**What the task requires**
Everything from the first line of the material below through the line containing "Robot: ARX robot" must be retyped exactly, and nothing past it.

**Task input**
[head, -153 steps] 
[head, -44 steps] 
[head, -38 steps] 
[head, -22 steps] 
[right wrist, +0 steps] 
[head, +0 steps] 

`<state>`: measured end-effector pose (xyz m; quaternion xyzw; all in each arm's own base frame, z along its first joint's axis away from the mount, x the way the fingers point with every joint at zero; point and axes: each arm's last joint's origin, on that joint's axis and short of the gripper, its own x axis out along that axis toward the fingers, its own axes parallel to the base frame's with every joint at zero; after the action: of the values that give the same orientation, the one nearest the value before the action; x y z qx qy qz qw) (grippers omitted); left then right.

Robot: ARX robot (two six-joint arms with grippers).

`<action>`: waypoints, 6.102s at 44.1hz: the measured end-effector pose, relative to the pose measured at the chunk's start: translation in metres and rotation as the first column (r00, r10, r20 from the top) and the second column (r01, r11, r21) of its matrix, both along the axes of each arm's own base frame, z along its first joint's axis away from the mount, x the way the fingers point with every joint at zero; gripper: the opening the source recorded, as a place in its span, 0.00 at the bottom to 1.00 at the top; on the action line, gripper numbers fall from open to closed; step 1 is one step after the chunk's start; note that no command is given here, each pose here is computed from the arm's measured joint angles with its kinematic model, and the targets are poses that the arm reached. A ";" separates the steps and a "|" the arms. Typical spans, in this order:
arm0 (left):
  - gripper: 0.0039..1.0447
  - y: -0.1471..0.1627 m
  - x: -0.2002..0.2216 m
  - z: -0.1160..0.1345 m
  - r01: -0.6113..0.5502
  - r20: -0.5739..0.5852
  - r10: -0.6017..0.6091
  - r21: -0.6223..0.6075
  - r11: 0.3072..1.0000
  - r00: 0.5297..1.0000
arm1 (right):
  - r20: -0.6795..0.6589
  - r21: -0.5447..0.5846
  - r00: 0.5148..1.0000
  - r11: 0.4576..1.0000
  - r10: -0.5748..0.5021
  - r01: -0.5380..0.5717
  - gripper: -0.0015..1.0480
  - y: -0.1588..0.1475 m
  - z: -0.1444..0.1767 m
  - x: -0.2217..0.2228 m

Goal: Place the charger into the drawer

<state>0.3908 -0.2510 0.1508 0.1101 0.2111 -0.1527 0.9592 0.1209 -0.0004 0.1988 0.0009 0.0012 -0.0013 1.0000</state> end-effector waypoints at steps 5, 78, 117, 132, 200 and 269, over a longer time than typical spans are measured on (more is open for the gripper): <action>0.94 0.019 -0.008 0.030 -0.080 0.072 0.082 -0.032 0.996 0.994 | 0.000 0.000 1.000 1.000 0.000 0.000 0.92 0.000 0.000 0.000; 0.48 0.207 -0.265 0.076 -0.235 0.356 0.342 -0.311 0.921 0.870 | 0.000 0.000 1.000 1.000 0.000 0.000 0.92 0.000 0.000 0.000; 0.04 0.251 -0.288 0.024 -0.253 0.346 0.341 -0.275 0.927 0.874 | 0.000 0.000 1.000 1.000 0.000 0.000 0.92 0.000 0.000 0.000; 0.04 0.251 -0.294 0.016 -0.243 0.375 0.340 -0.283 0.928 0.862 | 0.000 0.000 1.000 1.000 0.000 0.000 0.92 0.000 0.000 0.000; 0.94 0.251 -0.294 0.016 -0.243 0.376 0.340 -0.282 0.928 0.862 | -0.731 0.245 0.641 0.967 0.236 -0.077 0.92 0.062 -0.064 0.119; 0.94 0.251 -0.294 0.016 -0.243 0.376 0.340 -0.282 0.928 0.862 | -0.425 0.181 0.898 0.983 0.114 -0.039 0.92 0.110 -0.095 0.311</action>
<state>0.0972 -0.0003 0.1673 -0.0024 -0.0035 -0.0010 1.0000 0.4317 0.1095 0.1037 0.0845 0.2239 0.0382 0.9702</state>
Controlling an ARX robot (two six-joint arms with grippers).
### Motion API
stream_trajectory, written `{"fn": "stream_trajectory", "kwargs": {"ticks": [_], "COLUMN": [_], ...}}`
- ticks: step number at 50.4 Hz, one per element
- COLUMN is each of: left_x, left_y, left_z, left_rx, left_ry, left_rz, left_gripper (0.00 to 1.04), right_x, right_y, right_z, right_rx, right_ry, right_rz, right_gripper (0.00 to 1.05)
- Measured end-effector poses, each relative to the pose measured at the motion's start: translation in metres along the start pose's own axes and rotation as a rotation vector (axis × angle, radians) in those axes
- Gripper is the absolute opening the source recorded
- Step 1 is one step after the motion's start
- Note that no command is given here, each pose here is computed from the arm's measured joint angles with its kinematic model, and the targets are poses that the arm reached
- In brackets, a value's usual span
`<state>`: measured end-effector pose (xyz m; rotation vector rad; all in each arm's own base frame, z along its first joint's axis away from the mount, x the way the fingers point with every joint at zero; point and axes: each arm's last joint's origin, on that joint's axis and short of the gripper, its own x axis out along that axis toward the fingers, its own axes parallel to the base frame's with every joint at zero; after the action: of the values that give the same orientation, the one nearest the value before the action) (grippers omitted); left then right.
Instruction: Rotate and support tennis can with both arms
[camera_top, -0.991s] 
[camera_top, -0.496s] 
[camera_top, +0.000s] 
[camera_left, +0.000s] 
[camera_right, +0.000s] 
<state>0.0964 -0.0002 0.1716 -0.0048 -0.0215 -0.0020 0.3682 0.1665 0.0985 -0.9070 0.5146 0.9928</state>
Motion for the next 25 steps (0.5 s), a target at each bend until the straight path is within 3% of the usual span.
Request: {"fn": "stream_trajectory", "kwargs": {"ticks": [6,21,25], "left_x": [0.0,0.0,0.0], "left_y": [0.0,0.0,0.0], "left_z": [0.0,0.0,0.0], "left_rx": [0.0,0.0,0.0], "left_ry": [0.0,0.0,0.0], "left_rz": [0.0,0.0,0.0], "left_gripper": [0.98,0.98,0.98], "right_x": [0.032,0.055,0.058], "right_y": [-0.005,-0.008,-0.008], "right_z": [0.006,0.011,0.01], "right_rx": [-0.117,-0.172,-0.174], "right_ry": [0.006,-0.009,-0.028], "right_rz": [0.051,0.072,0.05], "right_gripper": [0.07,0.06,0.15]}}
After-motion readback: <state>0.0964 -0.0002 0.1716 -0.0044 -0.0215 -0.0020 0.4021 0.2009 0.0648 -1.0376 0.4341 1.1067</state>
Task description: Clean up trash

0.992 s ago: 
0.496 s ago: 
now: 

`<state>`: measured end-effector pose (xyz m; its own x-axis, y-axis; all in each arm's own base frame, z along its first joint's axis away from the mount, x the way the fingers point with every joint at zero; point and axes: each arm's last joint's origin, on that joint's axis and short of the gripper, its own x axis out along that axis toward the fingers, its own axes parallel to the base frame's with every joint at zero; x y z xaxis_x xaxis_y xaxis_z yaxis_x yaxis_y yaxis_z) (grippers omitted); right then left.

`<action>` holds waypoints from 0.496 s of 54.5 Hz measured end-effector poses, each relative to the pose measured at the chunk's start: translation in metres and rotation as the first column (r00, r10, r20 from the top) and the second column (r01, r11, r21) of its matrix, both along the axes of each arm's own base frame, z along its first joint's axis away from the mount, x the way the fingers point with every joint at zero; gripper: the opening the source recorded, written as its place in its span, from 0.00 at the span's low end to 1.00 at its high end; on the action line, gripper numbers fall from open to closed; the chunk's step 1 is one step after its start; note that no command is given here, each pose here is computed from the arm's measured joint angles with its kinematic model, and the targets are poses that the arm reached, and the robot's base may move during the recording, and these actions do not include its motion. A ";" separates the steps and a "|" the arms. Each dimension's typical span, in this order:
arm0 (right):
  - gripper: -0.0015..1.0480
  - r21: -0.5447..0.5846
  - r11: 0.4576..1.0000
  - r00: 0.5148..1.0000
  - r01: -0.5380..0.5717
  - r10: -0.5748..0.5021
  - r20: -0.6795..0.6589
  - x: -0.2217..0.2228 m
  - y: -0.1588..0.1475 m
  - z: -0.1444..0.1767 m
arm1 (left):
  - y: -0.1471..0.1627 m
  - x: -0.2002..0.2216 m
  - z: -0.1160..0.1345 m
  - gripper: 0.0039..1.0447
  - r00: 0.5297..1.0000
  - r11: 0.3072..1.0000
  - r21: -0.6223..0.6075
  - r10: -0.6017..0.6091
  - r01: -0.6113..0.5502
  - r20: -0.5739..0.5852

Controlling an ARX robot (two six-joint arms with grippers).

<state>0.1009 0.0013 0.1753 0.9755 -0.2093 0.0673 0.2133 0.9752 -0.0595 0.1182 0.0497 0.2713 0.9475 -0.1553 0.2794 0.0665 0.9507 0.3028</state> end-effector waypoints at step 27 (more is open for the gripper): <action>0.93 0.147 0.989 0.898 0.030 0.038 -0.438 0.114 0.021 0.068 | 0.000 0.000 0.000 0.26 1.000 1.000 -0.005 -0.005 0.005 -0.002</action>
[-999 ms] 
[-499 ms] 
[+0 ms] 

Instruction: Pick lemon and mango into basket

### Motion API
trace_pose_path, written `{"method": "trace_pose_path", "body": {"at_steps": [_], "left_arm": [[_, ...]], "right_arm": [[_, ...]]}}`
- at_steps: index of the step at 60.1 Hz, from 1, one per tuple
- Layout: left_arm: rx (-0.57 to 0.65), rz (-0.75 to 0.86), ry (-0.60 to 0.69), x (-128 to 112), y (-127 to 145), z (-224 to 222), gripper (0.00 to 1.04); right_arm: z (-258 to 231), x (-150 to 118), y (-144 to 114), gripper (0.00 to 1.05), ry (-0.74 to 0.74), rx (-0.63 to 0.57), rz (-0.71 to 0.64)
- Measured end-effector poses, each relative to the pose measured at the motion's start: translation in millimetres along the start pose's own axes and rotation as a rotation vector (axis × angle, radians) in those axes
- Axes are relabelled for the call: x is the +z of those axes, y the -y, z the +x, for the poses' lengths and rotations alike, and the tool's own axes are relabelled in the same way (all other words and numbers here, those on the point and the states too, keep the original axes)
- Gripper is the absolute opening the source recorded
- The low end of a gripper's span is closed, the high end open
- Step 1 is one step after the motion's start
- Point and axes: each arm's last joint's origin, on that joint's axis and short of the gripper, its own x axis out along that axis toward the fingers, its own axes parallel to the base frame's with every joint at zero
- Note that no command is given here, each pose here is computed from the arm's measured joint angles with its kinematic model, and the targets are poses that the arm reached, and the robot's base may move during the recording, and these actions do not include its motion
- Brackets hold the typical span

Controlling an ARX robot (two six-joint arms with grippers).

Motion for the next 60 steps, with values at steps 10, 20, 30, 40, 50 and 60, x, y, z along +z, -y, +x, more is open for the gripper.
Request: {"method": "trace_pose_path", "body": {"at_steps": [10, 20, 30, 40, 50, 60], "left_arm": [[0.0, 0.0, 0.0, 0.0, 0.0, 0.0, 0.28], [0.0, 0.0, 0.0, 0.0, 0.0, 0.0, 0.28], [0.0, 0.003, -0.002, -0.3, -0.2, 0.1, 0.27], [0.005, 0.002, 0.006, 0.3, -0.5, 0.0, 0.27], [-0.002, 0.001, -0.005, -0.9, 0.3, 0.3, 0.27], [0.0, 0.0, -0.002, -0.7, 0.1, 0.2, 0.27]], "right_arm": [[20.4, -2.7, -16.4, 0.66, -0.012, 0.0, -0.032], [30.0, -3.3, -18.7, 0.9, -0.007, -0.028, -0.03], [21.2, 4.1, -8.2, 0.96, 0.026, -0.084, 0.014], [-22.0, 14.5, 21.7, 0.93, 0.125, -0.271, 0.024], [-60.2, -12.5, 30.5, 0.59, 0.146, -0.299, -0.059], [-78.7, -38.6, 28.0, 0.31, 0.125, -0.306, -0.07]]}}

**Response for this exercise**
[head, -153 steps] 
[head, -44 steps] 
[head, -38 steps] 
[head, -22 steps] 
[right wrist, +0 steps] 
[head, +0 steps] 

`<state>`: measured end-effector pose (xyz m; quaternion xyzw; all in each arm's own base frame, z along its first joint's axis away from the mount, x the way the fingers point with every joint at zero; point and axes: each arm's last joint's origin, on that joint's axis and short of the gripper, its own x axis out along that axis toward the fingers, its own axes parallel to the base frame's with every joint at zero; after the action: of the values that give the same orientation, the one nearest the value before the action; x y z qx qy qz qw) (grippers omitted); left then right.

Robot: ARX robot (two six-joint arms with grippers).

What the exercise required is now done.